# Naive Bayes in Python
The purpose of this notebook is to demonstrate a relatively simplistic implementation of Naive Bayes without the need for any ML libraries. We can simply use counts and lookup tables (ie. Python dictionaries) to fit our model and make inferences.

In [2]:
import numpy as np
import pandas as pd

### The Corpus

In [3]:
documents = [
    ("I ate dinner early", "HAM"),
    ("free money today", "SPAM"),
    ("I had a blast", "HAM"),
    ("sign up free early today", "HAM"),
    ("only free today", "SPAM")
]

In [5]:
corpus = set()

# Build corpus
for document in documents:
    text = document[0]
    class_value = document[1]
    for word in text.split():
        corpus.add(word)
corpus

{'I',
 'a',
 'ate',
 'blast',
 'dinner',
 'early',
 'free',
 'had',
 'money',
 'only',
 'sign',
 'today',
 'up'}

# Generate Conditional Probabilities
We need to generate first $P(x|y)$. For instance, what is the likelihood of finding the word `free` if we know the document is `HAM` is represented as `P(x="free"|y="HAM")`.

In [6]:
conditional_probabilities = pd.DataFrame(index=list(corpus), 
                                         columns=["likelihood_given_ham", "likelihood_given_spam"])

### Compute Our Priors
We first want to obtain the values of $P(y =ham)$ and $P(y =spam)$.

In [7]:
spam_documents = 0
ham_documents = 0
for doc, label in documents:
    if label == "SPAM":
        spam_documents += 1
    else:
        ham_documents += 1

    print(f"{doc}, {label}")
    print(f"Spam documents: {spam_documents}")
    print(f"Ham documents: {ham_documents} \n\n")
    
p_ham = ham_documents / (spam_documents + ham_documents)
p_spam = spam_documents / (spam_documents + ham_documents)

I ate dinner early, HAM
Spam documents: 0
Ham documents: 1 


free money today, SPAM
Spam documents: 1
Ham documents: 1 


I had a blast, HAM
Spam documents: 1
Ham documents: 2 


sign up free early today, HAM
Spam documents: 1
Ham documents: 3 


only free today, SPAM
Spam documents: 2
Ham documents: 3 




### Compute the Conditional Likelihoods
We next want to compute the value of $P(x|y=ham)$ and $P(x|y=spam)$.

In [6]:
for word in corpus:
    
    ham_documents_with_word = 0
    spam_documents_with_word = 0
    
    for document in documents:
        document_class = document[1]
        if word in document[0].split():
            if document[1] == "HAM":
                ham_documents_with_word += 1
            else:
                spam_documents_with_word += 1
    
    print(f"For word {word}, {ham_documents_with_word} ham out of {ham_documents} ham documents.")
    print(f"For word {word}, {spam_documents_with_word} spam out of {spam_documents} spam documents.\n")
    conditional_probabilities.loc[word, "likelihood_given_ham"] = ham_documents_with_word * 1.0 / ham_documents
    conditional_probabilities.loc[word, "likelihood_given_spam"] = spam_documents_with_word * 1.0 / spam_documents

For word sign, 1 ham out of 3 ham documents.
For word sign, 0 spam out of 2 spam documents.

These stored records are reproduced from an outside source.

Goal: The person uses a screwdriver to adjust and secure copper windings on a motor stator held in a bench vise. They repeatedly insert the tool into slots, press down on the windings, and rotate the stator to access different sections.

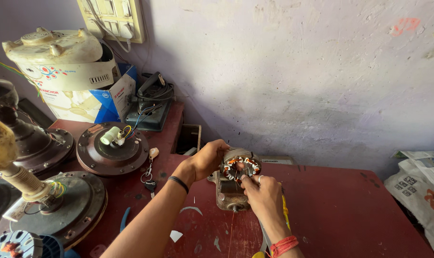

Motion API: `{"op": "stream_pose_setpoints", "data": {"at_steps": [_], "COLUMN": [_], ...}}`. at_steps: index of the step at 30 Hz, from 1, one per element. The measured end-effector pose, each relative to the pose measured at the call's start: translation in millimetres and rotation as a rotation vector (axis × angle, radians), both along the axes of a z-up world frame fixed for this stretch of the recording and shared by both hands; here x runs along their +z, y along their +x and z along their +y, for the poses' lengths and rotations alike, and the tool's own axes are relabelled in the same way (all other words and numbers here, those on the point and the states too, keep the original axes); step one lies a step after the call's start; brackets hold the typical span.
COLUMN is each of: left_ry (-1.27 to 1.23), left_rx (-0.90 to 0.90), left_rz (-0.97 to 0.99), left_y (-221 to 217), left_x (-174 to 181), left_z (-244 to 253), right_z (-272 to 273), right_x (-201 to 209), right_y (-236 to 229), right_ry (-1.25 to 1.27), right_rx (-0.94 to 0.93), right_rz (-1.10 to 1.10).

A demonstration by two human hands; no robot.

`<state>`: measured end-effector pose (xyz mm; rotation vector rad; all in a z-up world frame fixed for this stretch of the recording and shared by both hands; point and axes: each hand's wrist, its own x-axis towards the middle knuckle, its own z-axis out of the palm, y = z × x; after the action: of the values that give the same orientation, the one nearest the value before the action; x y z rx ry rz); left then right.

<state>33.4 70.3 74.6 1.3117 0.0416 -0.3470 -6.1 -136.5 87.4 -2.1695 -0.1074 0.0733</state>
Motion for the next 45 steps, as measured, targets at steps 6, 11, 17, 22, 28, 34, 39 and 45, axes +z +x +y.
{"op": "stream_pose_setpoints", "data": {"at_steps": [6,11,17,22,28,34,39,45], "left_ry": [-0.046,-0.038,-0.083,-0.108,-0.139,-0.216,0.038,0.184], "left_rx": [0.118,0.16,0.202,0.188,0.216,0.114,0.086,0.192], "left_rz": [-0.089,-0.036,-0.018,-0.046,-0.099,-0.267,-0.269,-0.38], "left_y": [8.1,-0.5,-12.3,-21.3,-30.8,-34.0,-47.4,-50.2], "left_x": [-19.6,-30.8,-32.9,-28.7,-40.8,-51.5,-33.5,-26.4], "left_z": [2.5,0.2,-10.6,-18.3,-22.5,-19.3,-25.1,-42.0], "right_z": [-2.9,-4.5,-5.9,-2.8,-5.3,0.8,10.5,8.0], "right_x": [-2.8,-10.0,-14.3,-7.8,0.5,-2.7,-5.8,-18.7], "right_y": [2.3,3.3,0.1,-6.1,-18.1,-44.2,-49.4,-46.2], "right_ry": [0.044,0.014,0.047,0.003,-0.249,-0.123,0.024,0.021], "right_rx": [0.024,0.031,0.003,-0.045,-0.037,0.065,0.062,0.037], "right_rz": [-0.035,-0.036,-0.048,0.0,-0.13,-0.044,0.081,0.023]}}
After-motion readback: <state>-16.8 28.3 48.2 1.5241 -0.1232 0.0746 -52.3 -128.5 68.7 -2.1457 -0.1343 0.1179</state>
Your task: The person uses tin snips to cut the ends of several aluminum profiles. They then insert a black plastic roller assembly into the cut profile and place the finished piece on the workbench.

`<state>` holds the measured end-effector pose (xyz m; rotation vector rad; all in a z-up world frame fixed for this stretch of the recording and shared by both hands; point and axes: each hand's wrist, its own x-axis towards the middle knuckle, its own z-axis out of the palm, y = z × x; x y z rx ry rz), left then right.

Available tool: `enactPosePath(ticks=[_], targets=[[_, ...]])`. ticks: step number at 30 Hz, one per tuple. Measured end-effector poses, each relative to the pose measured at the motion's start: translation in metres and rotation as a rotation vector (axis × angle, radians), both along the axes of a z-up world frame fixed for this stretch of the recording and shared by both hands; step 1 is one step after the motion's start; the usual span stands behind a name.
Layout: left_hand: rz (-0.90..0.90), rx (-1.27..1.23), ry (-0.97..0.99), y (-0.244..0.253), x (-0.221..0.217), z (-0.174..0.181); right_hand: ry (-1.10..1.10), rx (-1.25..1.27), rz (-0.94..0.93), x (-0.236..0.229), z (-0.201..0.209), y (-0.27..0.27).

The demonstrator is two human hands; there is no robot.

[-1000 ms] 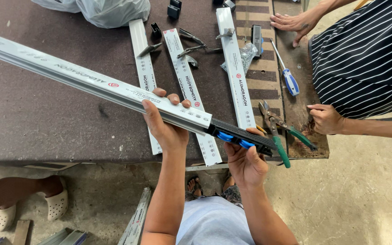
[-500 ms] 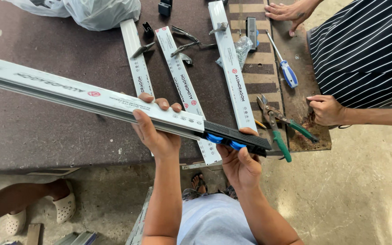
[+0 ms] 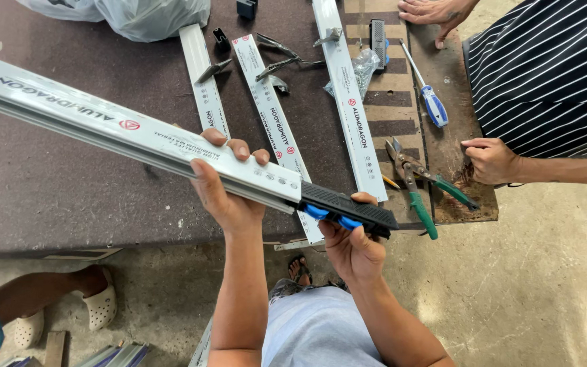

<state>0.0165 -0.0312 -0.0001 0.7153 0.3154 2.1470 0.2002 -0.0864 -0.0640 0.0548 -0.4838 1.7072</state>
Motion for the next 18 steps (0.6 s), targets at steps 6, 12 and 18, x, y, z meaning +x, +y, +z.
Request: enactPosePath(ticks=[6, 12, 18], targets=[[-0.13, -0.023, -0.115, -0.007, 0.0, -0.003, -0.02, 0.028, 0.021, -0.004, 0.008, -0.005], [-0.015, -0.035, -0.127, -0.001, 0.007, -0.004, 0.046, -0.063, -0.047, -0.007, 0.009, -0.004], [-0.023, -0.039, -0.098, -0.005, 0.007, 0.003, 0.04, -0.033, 0.029, -0.002, 0.01, 0.004]])
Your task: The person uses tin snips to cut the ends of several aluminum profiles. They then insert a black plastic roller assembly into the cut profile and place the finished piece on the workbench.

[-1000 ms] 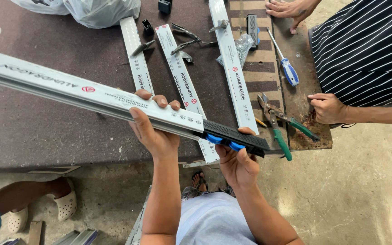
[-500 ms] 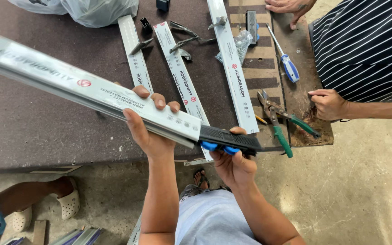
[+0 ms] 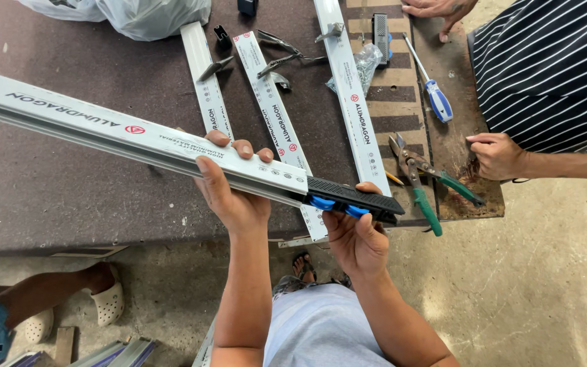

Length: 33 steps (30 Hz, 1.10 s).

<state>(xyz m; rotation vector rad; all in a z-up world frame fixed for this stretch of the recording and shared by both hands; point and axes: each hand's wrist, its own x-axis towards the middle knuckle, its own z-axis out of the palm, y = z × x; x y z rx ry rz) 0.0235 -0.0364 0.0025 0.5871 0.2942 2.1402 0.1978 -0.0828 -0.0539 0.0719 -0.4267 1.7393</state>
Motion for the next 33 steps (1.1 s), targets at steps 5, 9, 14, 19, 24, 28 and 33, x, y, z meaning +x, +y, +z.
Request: enactPosePath(ticks=[5, 9, 14, 19, 24, 28, 33], targets=[[0.058, -0.077, -0.014, -0.003, 0.004, -0.002, -0.027, -0.059, -0.055, 0.001, 0.006, -0.007], [0.022, -0.108, -0.079, -0.005, 0.002, -0.006, -0.075, -0.087, -0.122, -0.003, 0.012, -0.014], [0.017, -0.169, -0.08, -0.007, -0.002, -0.008, -0.139, -0.092, -0.152, 0.0, 0.025, -0.01], [-0.031, -0.235, -0.119, -0.01, -0.006, -0.011, -0.192, -0.065, -0.192, 0.0, 0.04, -0.011], [-0.095, -0.194, -0.201, -0.011, -0.01, -0.009, -0.279, -0.013, -0.279, -0.006, 0.046, -0.017], [-0.102, -0.198, -0.244, -0.012, -0.01, -0.001, -0.48, 0.105, -0.465, -0.005, 0.043, -0.014], [-0.109, -0.234, -0.237, -0.018, -0.006, 0.014, -0.4, 0.325, -0.537, -0.008, 0.046, -0.002]])
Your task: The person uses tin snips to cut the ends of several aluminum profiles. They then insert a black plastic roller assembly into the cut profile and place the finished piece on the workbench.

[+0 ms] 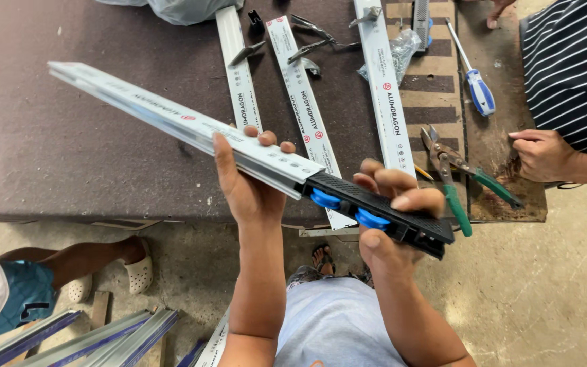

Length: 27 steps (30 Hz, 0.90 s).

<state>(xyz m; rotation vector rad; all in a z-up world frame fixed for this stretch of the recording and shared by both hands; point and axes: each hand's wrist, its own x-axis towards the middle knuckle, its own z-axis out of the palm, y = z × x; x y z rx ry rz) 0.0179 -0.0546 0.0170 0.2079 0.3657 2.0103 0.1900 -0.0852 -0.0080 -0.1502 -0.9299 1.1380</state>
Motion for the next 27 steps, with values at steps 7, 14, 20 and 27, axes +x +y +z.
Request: enactPosePath(ticks=[7, 14, 20, 27], targets=[[-0.095, -0.147, -0.039, 0.0, 0.006, 0.016, -0.088, 0.296, 0.176, 0.012, 0.036, 0.016], [-0.24, -0.2, -0.169, 0.014, 0.006, 0.015, -0.178, 0.366, 0.071, -0.001, 0.069, 0.011], [-0.215, -0.341, -0.15, 0.019, 0.001, 0.009, -0.224, 0.377, 0.078, -0.004, 0.072, 0.018], [-0.201, -0.341, -0.197, 0.02, -0.002, 0.004, -0.25, 0.354, 0.033, -0.011, 0.066, 0.01]])
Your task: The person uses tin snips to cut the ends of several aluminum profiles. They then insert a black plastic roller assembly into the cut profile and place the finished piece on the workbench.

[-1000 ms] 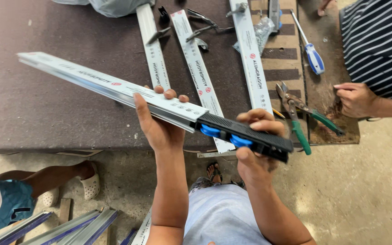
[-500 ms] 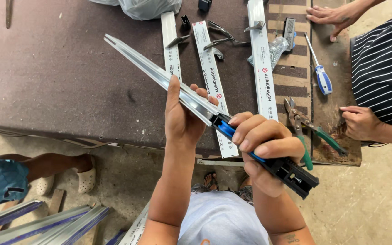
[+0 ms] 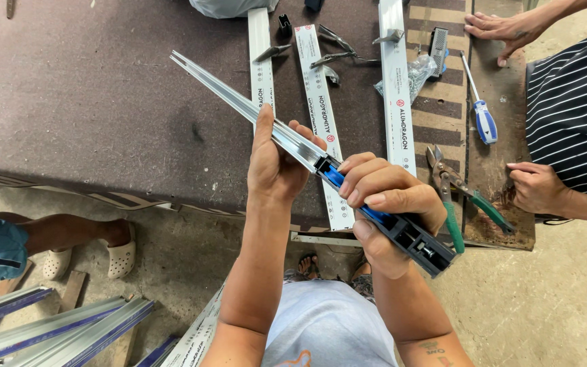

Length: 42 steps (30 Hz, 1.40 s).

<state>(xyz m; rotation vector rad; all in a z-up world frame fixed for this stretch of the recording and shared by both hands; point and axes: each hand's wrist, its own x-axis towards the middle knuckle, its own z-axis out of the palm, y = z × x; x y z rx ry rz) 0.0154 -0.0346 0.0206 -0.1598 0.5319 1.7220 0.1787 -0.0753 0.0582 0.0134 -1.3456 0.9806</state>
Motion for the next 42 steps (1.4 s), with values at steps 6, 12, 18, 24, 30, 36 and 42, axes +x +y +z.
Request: enactPosePath(ticks=[6, 12, 18, 24, 30, 36, 42], targets=[[0.041, -0.014, 0.002, -0.005, 0.004, 0.007, 0.025, 0.008, -0.012, -0.003, -0.003, 0.0], [0.043, -0.016, 0.024, -0.006, 0.005, 0.01, 0.055, 0.039, 0.02, -0.006, -0.005, 0.001], [0.035, 0.047, 0.023, -0.007, 0.005, 0.005, 0.08, 0.017, 0.066, -0.008, -0.008, 0.0], [0.091, 0.203, 0.131, -0.015, 0.0, 0.021, 0.034, -0.038, -0.044, -0.005, -0.024, -0.003], [0.303, 0.266, 0.386, -0.023, -0.013, 0.036, 0.049, -0.172, 0.192, 0.026, -0.049, -0.006], [0.279, 0.638, 0.373, -0.027, -0.029, 0.027, -0.11, -0.499, 0.312, 0.082, -0.054, -0.025], [0.237, 0.787, 0.385, -0.028, -0.034, 0.014, -0.501, -0.382, 0.08, 0.079, -0.042, -0.038]])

For word early, 2 ham out of 3 ham documents.
For word early, 0 spam out of 2 spam documents.

For word free, 1 ham out of 3 ham documents.
For word free, 2 spam out of 2 spam documents.

For word a, 1 ham out of 3 ham documents.
For word a, 0 spam out of 2 spam documents.

For word I, 2 ham out of 3 ham documents.
For word I, 0 spam out of 2 spam documents.

For word money, 0 ham out of 3 ham documents.
For word money, 1 spam out of 2 spam documents.

For word blast, 1 ham out of 3 ham documents.
For word blast, 0 spam out of 2 spam documents.

For word ate, 1 ham out of 3 ham documents.
For word ate, 0 spam out of 2 spam documents.

For word only, 0 ham out of 3 ham documents.
For word only, 1 spam out of 2 spam documents.

For word today, 1 ham out of 3 ham documents.
For word today, 2 spam out of 2 spam documents.

For word dinner, 1 ham out of 3 ham documents.
For word dinner, 0 spam out o

In [7]:
conditional_probabilities

Unnamed: 0,likelihood_given_ham,likelihood_given_spam
sign,0.333333,0.0
early,0.666667,0.0
free,0.333333,1.0
a,0.333333,0.0
I,0.666667,0.0
money,0.0,0.5
blast,0.333333,0.0
ate,0.333333,0.0
only,0.0,0.5
today,0.333333,1.0


### Get the Posterior Probablity of a Test Document
Now that we have our priors and our likelihoods, we actually have everything we need to test out our Naive Bayes algorithm. We'll use a test document, `free today`, and compute its posterior probability $P(y=spam|x)$.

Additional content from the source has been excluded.